Xerophaeus pallidus

Scientific classification
- Kingdom: Animalia
- Phylum: Arthropoda
- Subphylum: Chelicerata
- Class: Arachnida
- Order: Araneae
- Infraorder: Araneomorphae
- Family: Gnaphosidae
- Genus: Xerophaeus
- Species: X. pallidus
- Binomial name: Xerophaeus pallidus Tucker, 1923

= Xerophaeus pallidus =

- Authority: Tucker, 1923

Species of spider

Xerophaeus pallidus is a species of spider in the family Gnaphosidae.

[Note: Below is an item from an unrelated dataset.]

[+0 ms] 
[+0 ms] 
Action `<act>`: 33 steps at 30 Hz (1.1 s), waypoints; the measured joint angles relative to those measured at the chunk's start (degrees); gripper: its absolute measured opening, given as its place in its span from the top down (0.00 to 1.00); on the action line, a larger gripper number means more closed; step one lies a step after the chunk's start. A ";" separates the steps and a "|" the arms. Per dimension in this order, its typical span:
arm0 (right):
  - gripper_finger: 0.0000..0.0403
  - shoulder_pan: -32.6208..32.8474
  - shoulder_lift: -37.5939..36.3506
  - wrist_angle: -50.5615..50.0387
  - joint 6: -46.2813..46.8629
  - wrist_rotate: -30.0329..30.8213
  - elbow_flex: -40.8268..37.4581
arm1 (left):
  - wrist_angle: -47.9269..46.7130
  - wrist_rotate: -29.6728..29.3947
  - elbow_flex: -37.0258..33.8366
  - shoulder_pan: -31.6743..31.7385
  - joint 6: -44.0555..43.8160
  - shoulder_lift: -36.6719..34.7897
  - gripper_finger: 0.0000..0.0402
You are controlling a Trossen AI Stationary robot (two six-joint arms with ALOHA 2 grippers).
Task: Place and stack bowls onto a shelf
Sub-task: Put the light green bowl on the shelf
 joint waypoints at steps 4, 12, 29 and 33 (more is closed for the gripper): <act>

It is endemic to South Africa.

==Distribution==
Xerophaeus pallidus is endemic to KwaZulu-Natal.

==Habitat and ecology==
The species inhabits Forest and Savanna biomes at altitudes ranging from 140 to 1220 m above sea level. Xerophaeus pallidus are free-living ground dwellers and have been sampled in pine plantations at Ngome.

==Conservation==
Xerophaeus pallidus is listed as Data Deficient for taxonomic reasons. The species is protected in Ngome State Forest and Ndumo Game Reserve. More sampling is needed to collect females and to more accurately determine the species' range.

==Taxonomy==
The species was originally described by Tucker in 1923 from Krantz Kop. The species has not been revised and is known only from the male.